The best performing faster RCNN model is finetuned version of a faster RCNN detector originally trained on MS COCO dataset. The MS COCO detector was trained with inception resnet architecture [detailed in Szegedy et al. [28]] as feature extractor and 90 unlike categories in MS COCO dataset equally output objects. Nosotros finetuned this model past modifying the terminal layer to detect one class(odometer brandish) for odometer localization. Similarly, for character recognition we modified the last layer to output eleven classes(0,1,.,nine, Ten). We used a grid anchor generator with scales of 0.25, 0.5, one.0, and 2.0, aspect ratios of 0.5, i.0, and 2.0 and strides of 8 for both summit and width. This ways a total of 12 proposal boxes for each anchor position in the grid. The post processing phase is set to turn down all the detections with score < 0.3. The IOU threshold is set to 0.six for Non maximum suppression. The loss being minimized is the sum of localization loss and classification loss both of which are equally weighted.
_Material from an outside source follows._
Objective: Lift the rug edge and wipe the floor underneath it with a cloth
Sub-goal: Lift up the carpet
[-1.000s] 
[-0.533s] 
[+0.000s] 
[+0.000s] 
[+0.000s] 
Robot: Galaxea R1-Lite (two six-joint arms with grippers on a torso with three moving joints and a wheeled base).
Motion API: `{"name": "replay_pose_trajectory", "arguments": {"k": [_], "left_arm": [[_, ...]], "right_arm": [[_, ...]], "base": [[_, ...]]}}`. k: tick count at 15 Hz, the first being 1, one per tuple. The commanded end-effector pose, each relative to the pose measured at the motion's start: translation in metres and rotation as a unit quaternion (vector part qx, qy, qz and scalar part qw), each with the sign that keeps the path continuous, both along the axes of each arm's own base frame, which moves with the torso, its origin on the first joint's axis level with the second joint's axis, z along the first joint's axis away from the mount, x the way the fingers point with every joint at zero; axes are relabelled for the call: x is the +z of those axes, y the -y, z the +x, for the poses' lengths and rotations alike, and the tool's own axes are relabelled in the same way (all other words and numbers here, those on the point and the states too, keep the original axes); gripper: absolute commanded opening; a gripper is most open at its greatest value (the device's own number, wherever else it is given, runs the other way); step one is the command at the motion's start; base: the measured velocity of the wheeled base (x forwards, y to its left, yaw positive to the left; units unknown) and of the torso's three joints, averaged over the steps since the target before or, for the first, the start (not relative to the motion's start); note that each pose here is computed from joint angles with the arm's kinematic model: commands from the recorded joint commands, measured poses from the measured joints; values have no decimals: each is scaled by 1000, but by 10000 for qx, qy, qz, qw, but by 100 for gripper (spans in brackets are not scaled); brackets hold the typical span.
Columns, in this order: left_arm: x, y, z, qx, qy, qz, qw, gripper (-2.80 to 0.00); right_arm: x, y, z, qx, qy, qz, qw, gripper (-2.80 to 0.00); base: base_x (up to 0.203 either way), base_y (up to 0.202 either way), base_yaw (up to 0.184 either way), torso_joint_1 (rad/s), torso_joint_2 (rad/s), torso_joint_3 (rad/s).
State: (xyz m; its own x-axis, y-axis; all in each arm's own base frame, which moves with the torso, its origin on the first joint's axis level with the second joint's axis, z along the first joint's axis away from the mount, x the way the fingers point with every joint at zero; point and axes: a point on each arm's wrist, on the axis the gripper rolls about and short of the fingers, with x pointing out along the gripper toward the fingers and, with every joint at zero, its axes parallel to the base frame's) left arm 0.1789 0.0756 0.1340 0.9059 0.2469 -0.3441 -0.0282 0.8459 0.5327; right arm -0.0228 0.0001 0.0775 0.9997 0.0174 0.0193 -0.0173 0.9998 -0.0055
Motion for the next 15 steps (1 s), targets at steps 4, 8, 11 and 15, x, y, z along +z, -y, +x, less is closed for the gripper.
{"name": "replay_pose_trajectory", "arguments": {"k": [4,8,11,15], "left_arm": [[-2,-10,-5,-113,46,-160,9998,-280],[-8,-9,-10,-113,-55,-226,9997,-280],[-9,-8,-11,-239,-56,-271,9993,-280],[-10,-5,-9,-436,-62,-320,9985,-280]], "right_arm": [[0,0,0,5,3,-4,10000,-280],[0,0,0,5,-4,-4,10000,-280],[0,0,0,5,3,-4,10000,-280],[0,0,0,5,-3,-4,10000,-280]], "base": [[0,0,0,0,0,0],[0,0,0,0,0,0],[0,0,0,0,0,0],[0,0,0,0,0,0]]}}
We used learning charge per unit of 0.0003 and trained the model for l, 000 steps with a batch size of viii.
five.ii. Results
A mutual evaluation technique for object detection models is to measure mean average precision (map) [20] for a certain threshold of the Intersection Over Union (IOU) ratio. A prediction is a truthful positive if the IOU ratio betwixt the predicted bounding box and the actual box is greater than the IOU threshold. Table three shows themap values (at IOU = 0.v) of the SSD and the faster RCNN models for both the odometer localization the and grapheme recognition job. The results clearly indicate that the faster RCNN algorithm is a winner for both tasks.
Table 3. Mean Average Precision of Faster RCNN and SSD architectures for odometer localization and character recognition phase.
Our mileage extraction model contains two object detectors working in conjunction. Rather than detecting an object/character, the objective is to extract the actual mileage reading. To exercise so, the model has to predict every single digit correctly. For our organisation, getting those numbers right is more important than getting perfect localization of the odometer brandish or the individual characters.
In order to measure organisation performance, We divers a binary measure of end-to-end organisation accuracy in the following fashion: the model gets a score equal to 1 if extracted mileage equals the annotated mileage and 0 otherwise. Furthermore, in most business use-cases, it is sufficient to get the mileage within a given mistake range. For example; if a model predicts the mileage to be 45,607 when the bodily mileage is 45,687 so there is an error of lxxx miles. For use cases such as insurance quote generation or claims processing a perfectly adequate margin of error is around a thousand (1,000) miles. Taking this into account, we introduce one more boosted end-to-cease system evaluation metric in the following mode: the model gets score = 1 if absolute(extracted mileage–annotated mileage) < threshold and 0 otherwise (where threshold = i,000 miles).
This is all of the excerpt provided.